Generalized Linear Model¶

Bayesian Generalized Linear Model implementation.

Implementation of Bayesian GLMs using a mixture of Gaussians posterior approximation with the reparameterization trick and variational inference. See [1] for the posterior mixture idea, and [2] for the inference scheme.

[1]	(1, 2) Gershman, S., Hoffman, M., & Blei, D. “Nonparametric variational inference”. Proceedings of the international conference on machine learning. 2012.

[2]	(1, 2) Kingma, D. P., & Welling, M. “Auto-encoding variational Bayes”. Proceedings of the 2nd International Conference on Learning Representations (ICLR). 2014.

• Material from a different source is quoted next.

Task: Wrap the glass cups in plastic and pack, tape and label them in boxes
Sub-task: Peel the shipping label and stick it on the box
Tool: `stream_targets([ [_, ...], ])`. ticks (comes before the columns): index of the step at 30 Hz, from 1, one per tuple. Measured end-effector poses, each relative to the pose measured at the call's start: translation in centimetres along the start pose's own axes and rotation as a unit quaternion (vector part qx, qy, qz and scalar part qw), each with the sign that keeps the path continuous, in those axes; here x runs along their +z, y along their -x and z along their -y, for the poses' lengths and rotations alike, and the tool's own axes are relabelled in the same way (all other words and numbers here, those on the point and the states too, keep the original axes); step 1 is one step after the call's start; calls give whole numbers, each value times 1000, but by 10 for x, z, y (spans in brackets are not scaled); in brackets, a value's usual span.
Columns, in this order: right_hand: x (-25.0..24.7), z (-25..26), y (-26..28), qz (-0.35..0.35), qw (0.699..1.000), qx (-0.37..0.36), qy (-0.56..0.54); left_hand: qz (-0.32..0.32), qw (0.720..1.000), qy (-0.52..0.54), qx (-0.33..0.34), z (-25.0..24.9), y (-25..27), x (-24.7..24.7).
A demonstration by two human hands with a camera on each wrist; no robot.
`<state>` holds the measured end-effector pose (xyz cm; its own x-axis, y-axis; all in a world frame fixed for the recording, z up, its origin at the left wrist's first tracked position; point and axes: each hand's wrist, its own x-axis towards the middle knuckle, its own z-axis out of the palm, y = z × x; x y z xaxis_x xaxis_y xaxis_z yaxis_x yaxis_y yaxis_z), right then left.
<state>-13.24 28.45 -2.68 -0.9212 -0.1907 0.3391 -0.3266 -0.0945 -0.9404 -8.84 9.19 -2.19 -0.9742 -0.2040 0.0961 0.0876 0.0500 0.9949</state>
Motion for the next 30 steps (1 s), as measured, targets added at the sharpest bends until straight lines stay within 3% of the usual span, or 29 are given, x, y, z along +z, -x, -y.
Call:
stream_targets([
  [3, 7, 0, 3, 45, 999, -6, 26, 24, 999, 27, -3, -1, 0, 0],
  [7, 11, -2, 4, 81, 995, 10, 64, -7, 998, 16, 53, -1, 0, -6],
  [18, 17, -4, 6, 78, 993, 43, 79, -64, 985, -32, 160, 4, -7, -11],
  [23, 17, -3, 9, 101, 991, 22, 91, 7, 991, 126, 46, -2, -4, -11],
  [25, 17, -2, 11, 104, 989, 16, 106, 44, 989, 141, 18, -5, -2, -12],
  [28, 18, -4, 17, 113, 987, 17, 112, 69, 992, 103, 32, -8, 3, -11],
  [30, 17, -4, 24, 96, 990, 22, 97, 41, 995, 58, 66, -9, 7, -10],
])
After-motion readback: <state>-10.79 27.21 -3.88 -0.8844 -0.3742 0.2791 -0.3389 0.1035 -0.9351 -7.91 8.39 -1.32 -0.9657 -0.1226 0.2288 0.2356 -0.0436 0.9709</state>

class revrand.glm.GeneralizedLinearModel(likelihood=Gaussian(var=Parameter(value=1.0, bounds=Positive(upper=None), shape=())), basis=LinearBasis(onescol=True, regularizer=Parameter(value=1.0, bounds=Positive(upper=None), shape=())), K=10, maxiter=3000, batch_size=10, updater=None, nsamples=50, nstarts=500, random_state=None)¶

Bayesian Generalized linear model (GLM).

This provides a scikit learn compatible interface for the glm module.

Parameters:

likelihood (Object) – A likelihood object, see the likelihoods module.
basis (Basis) – A basis object, see the basis_functions module.
K (int, optional) – Number of diagonal Gaussian components to use to approximate the posterior distribution.
maxiter (int, optional) – Maximum number of iterations of stochastic gradients to run.
batch_size (int, optional) – number of observations to use per SGD batch.
updater (SGDUpdater, optional) – The SGD learning rate updating algorithm to use, by default this is Adam. See revrand.optimize.sgd for different options.
nsamples (int, optional) – Number of samples for sampling the expected likelihood and expected likelihood gradients
nstarts (int, optional) – if there are any parameters with distributions as initial values, this determines how many random candidate starts shoulds be evaluated before commencing optimisation at the best candidate.
random_state (None, int or RandomState, optional) – random seed

Notes

This approximates the posterior distribution over the weights with a mixture of Gaussians:

\[\mathbf{w} \sim \frac{1}{K} \sum^K_{k=1} \mathcal{N}(\mathbf{m_k}, \boldsymbol{\Psi}_k)\]

where,

\[\boldsymbol{\Psi}_k = \text{diag}([\Psi_{k,1}, \ldots, \Psi_{k,D}]).\]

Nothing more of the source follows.